Способ определения пленкообразующей функции псевдомонад на базе масс-спектрометрии методом MALDI-ToF Российский патент 2023 года по МПК G01N33/48 

Изобретение относится к протеомным методам исследований микроорганизмов при помощи масс-спектрометрии. Способ может использоваться при анализе результатов исследований микробиологии, генетики, биотехнологии и экологии. Используется при определении по повторяющимся значениям отношения массы к заряду (m/z) белковых структур, предположительно отвечающих за образование биопленок, и характерным для псевдомонад с высоковыраженной способностью к пленкообразованию.

Существует проблема в создании безопасной среды для пребывания пациентов в стационарах и обеспечения качества медицинской помощи как приоритетных задач здравоохранения. Стафилококковые инфекции признаны одними из наиболее опасных, осложняющими результат оказания медицинской помощи в стационарных и особенно в родовспомогательных учреждениях.
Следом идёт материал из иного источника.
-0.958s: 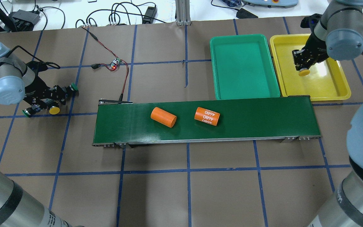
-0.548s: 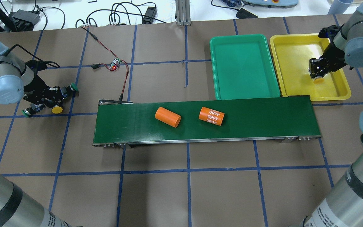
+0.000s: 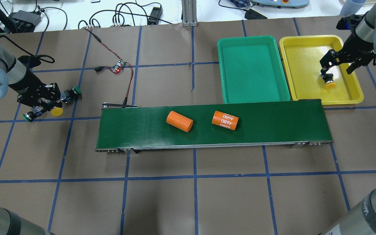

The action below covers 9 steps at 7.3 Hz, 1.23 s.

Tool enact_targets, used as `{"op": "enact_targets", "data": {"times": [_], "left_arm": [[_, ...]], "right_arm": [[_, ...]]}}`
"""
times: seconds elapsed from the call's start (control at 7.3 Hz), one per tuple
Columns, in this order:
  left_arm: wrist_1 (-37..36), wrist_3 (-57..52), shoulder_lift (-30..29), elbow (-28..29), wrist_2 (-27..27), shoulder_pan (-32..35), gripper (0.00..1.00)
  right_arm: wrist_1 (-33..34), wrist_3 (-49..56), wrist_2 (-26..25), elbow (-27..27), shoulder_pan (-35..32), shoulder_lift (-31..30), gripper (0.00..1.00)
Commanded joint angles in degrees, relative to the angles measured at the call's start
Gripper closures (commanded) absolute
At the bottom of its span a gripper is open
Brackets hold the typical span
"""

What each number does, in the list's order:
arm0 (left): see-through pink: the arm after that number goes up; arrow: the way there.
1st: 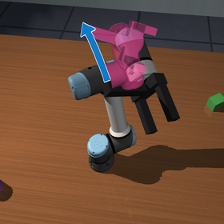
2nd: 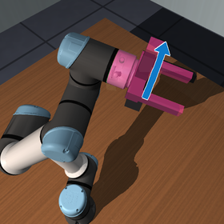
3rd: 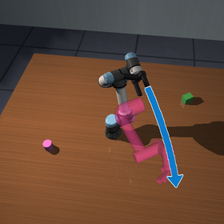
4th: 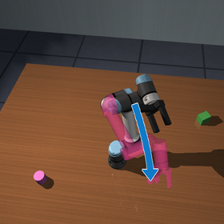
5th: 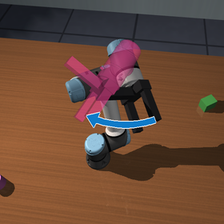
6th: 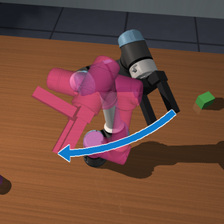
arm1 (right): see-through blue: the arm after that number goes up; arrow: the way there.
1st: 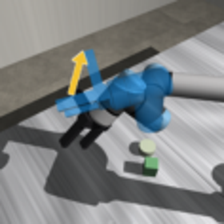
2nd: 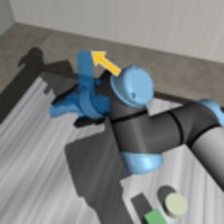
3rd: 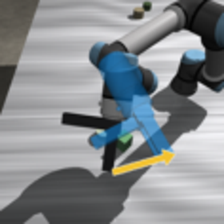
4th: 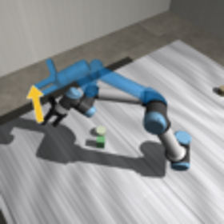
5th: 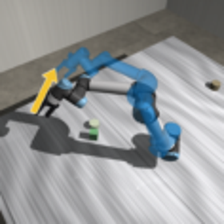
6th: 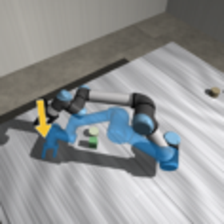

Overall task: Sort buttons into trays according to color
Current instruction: 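Place a yellow-capped button on the belt with left gripper while right gripper returns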

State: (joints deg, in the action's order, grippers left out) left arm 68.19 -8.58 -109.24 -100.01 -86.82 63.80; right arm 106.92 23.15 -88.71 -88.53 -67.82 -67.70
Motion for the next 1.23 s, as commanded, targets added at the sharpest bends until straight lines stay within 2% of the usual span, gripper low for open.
{"op": "enact_targets", "data": {"times": [0.0,0.14,0.27,0.55,0.68,0.82,0.96,1.1], "left_arm": [[1.51,17.43,6.21,-5.78,0.34,6.56,0.84],[1.33,24.33,8.06,-7.47,0.34,11.03,0.84],[1.16,35.01,8.86,-8.09,0.43,16.39,0.84],[0.37,56.02,8.78,-8.89,0.25,27.81,0.84],[-0.07,63.00,7.83,-8.72,0.16,31.17,0.84],[-0.34,67.25,6.69,-8.80,0.42,31.81,0.84],[-0.43,69.03,6.15,-8.02,0.95,31.73,0.64],[-3.21,68.44,5.02,-7.40,0.34,31.65,0.20]], "right_arm": [[-6.38,-5.20,0.29,-7.84,-4.31,-11.52,0.00],[-2.20,-7.57,0.47,-15.46,-5.99,-15.23,0.00],[2.80,-8.38,0.47,-20.15,-6.53,-16.66,0.00],[3.47,-5.58,0.38,-21.60,-6.53,-16.76,0.00],[3.47,-5.40,0.21,-22.82,-6.53,-17.72,0.00],[3.55,-2.70,0.03,-23.44,-6.53,-18.60,0.00],[3.55,5.33,-0.32,-23.36,-6.53,-18.43,0.00],[3.55,5.94,-0.58,-23.36,-6.53,-18.43,0.00]]}}
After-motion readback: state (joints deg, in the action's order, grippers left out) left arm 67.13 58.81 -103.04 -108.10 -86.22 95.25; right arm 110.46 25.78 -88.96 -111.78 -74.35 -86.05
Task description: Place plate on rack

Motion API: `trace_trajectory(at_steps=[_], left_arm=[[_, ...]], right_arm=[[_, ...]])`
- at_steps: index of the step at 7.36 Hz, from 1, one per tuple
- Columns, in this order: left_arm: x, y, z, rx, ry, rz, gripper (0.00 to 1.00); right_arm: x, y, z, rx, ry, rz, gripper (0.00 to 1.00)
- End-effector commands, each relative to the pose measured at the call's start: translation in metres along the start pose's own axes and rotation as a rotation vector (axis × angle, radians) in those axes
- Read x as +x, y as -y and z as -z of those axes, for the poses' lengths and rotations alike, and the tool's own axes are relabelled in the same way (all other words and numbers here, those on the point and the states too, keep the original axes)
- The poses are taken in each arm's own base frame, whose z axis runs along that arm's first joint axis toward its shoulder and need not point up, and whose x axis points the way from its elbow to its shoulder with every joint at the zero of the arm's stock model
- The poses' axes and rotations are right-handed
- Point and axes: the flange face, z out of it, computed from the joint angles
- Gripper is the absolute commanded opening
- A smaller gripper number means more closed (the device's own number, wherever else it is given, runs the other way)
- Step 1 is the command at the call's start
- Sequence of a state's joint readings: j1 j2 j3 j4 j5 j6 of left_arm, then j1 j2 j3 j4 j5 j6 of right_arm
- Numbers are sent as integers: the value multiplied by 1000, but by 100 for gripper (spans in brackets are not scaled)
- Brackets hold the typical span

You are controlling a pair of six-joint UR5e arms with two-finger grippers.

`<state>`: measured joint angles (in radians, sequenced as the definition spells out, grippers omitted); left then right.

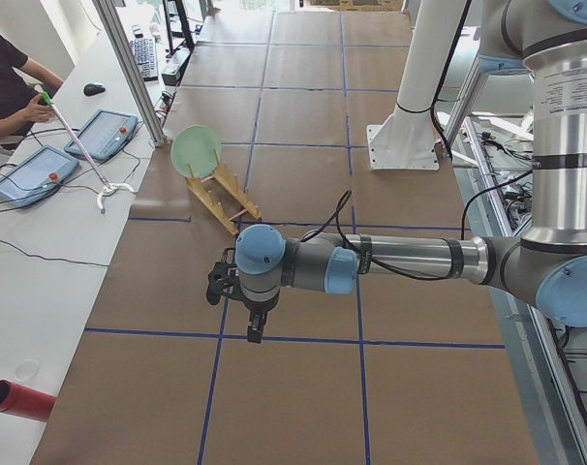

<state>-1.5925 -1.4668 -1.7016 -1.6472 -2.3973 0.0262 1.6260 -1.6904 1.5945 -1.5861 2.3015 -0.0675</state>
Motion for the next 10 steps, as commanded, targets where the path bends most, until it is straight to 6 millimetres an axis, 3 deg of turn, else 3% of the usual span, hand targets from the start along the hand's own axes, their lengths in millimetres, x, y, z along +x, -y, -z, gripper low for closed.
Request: trace_trajectory(at_steps=[1,10], left_arm=[[0,-6,1,1,-3,11,100],[-1,-5,2,-5,6,11,100]], right_arm=[[0,0,0,0,1,0,100],[0,0,0,1,1,1,100]])
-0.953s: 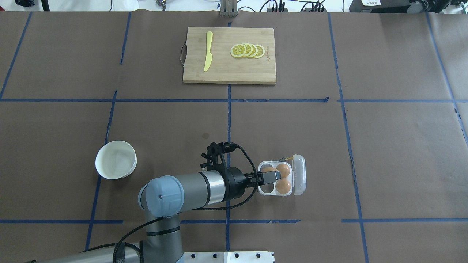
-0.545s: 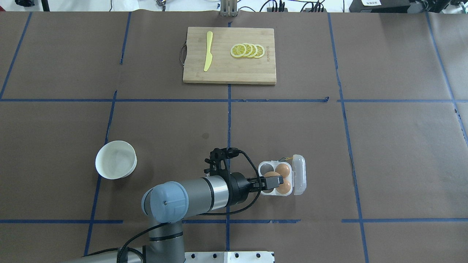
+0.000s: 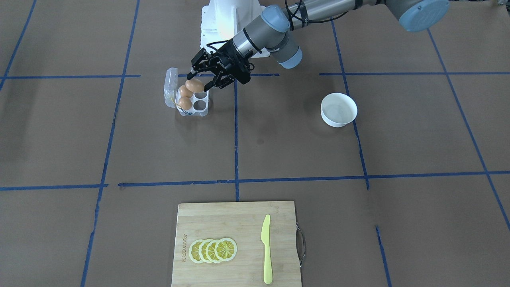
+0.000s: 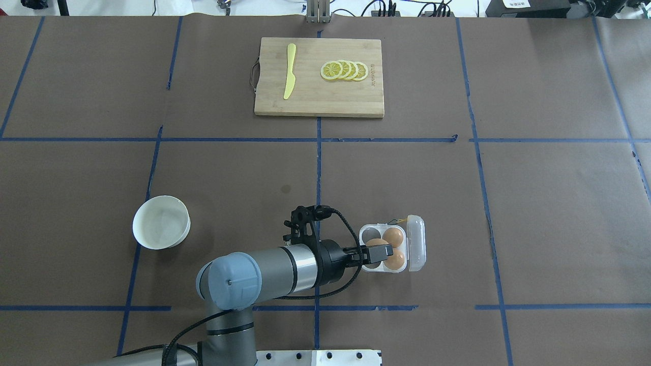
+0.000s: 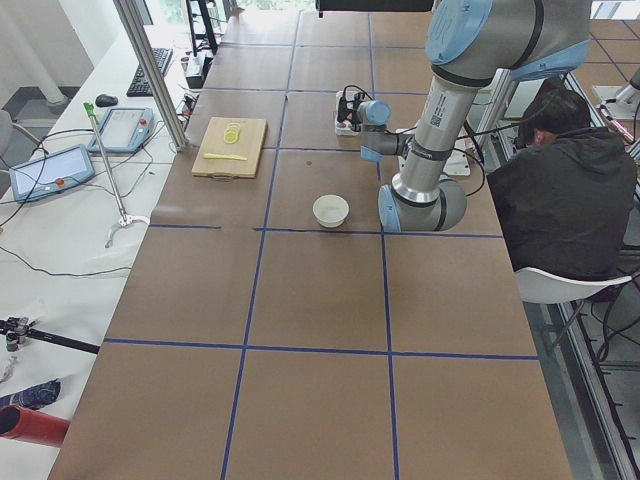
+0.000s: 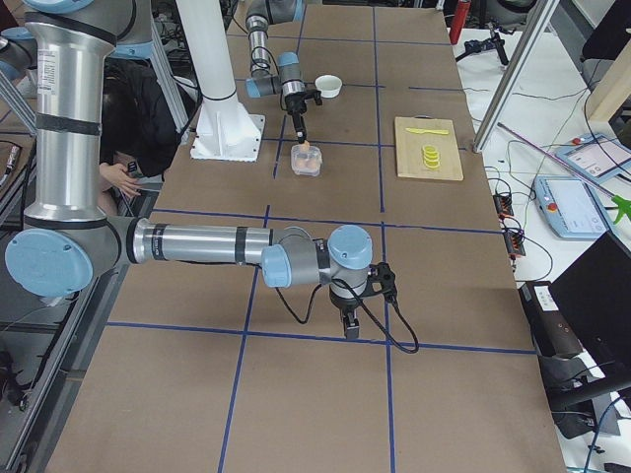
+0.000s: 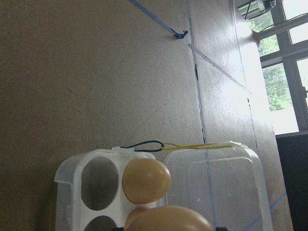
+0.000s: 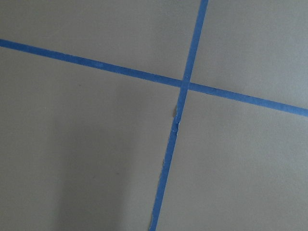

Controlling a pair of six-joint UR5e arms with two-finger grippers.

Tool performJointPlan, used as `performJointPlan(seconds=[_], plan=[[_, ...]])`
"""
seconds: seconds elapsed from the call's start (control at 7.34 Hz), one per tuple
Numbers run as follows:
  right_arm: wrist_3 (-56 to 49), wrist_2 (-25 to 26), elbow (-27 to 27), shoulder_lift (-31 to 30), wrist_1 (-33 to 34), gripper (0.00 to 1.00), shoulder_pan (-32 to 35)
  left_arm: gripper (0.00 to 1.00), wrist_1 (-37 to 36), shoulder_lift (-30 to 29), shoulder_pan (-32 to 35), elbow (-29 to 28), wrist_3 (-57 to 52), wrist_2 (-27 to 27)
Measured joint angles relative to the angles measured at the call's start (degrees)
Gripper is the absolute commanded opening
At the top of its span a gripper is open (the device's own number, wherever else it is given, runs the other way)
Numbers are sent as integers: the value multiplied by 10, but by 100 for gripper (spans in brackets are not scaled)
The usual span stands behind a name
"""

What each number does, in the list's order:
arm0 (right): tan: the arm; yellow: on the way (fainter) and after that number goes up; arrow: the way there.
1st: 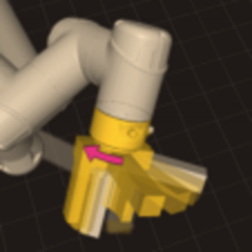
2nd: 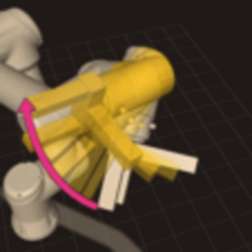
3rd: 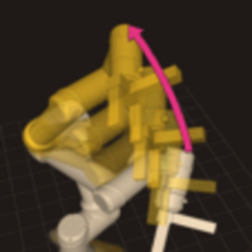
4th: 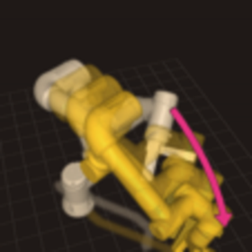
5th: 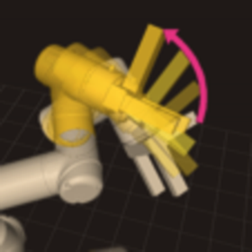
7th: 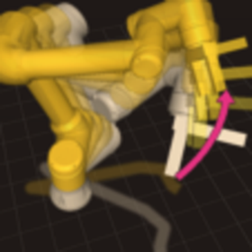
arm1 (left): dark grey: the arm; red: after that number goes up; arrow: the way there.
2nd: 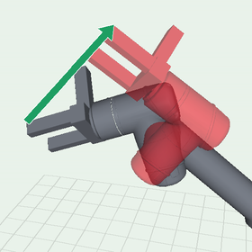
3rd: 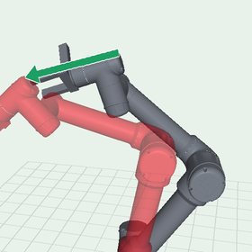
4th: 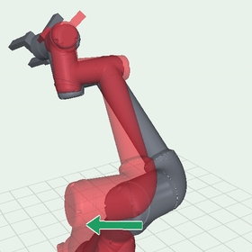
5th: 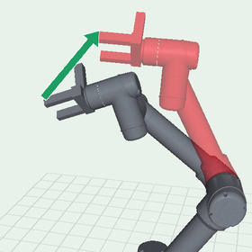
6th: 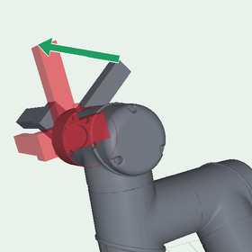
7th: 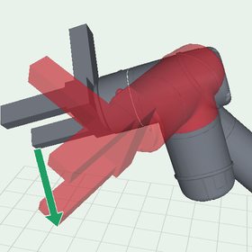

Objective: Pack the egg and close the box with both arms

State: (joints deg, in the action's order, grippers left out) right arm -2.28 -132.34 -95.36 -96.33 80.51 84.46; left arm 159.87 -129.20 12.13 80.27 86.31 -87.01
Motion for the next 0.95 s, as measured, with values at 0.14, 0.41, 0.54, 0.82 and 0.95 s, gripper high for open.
performJointPlan(seconds=[0.14, 0.41, 0.54, 0.82, 0.95], plan=[[0, 0, 0, 0, 0, 100, 0, 77, 0, 1, 0, 0, 0, 0], [0, 0, 0, 0, 0, 100, 0, 86, 0, 2, 0, 1, -1, 0], [0, 0, 0, 0, 0, 100, 0, 95, 0, 2, 1, 3, -2, 0], [0, 0, 0, 0, 0, 100, 0, 99, -6, 21, 15, 33, -8, -20], [0, 0, 0, -1, 0, 100, 0, 99, -24, 42, 36, 63, -12, -62]])
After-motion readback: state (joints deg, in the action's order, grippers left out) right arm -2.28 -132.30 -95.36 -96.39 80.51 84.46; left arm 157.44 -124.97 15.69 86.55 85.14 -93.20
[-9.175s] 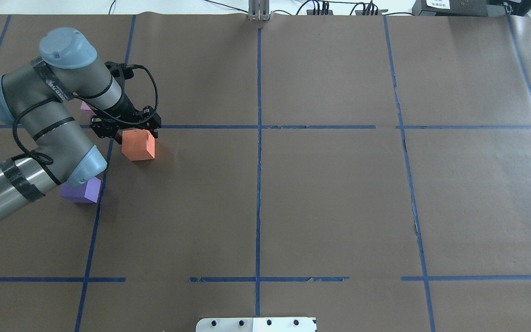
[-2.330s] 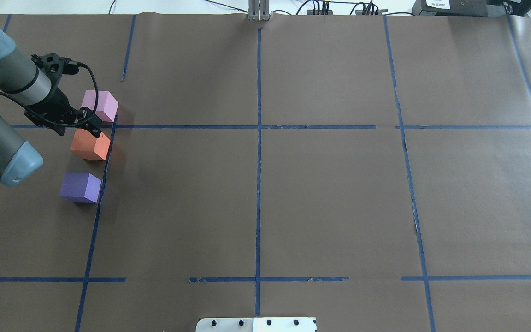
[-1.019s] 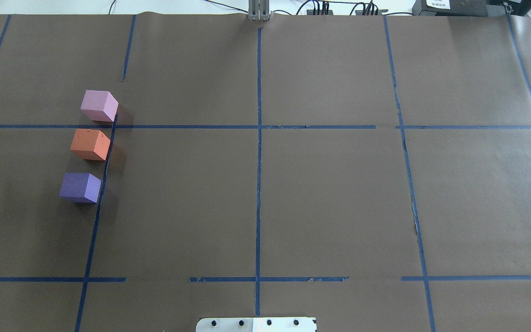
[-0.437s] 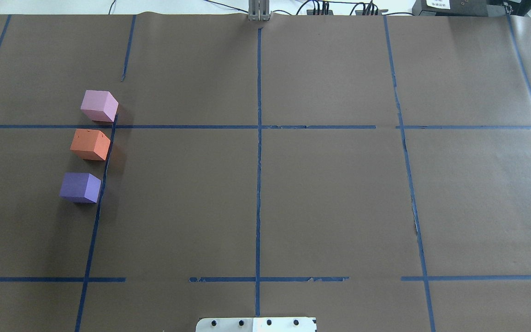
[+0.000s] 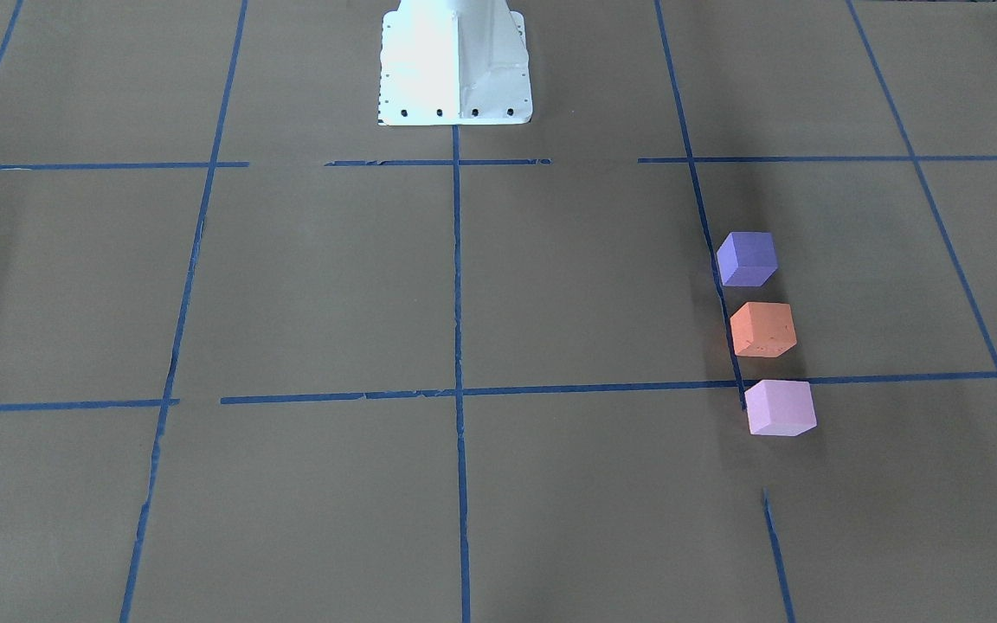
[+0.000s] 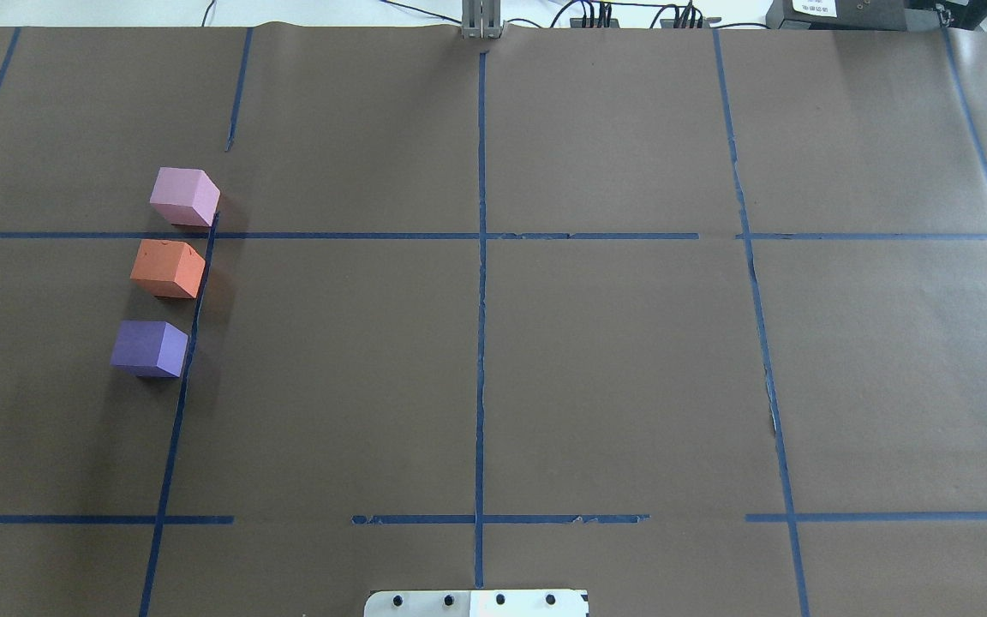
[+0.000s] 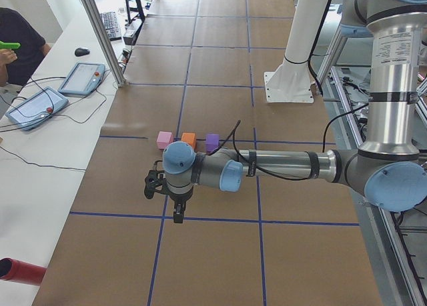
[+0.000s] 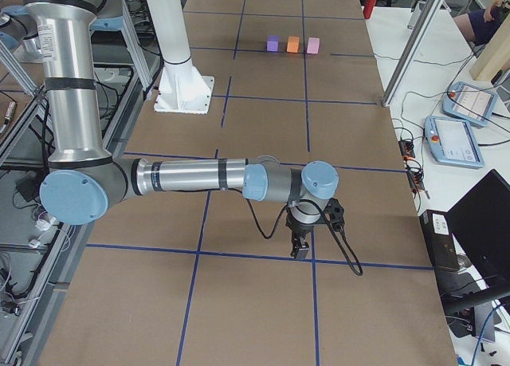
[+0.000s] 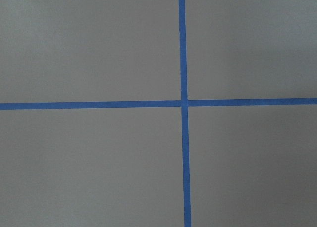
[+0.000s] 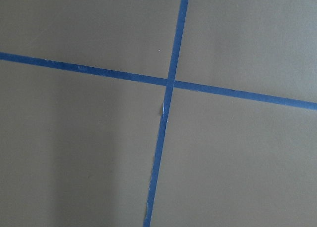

Широкое использование антибиотикотерапии привело к возникновению некультивируемых форм микроорганизмов. Наибольшая опасность заключается в способности стафилококков при кратном попадании в организм других людей рекультивироваться (оживляться) и восстанавливать свою патогенность. В связи с этим существует проблема быстрого и достоверного обнаружения стафилококковой инфекции как при диспансеризации населения, так и при госпитализации в стационары, роддома.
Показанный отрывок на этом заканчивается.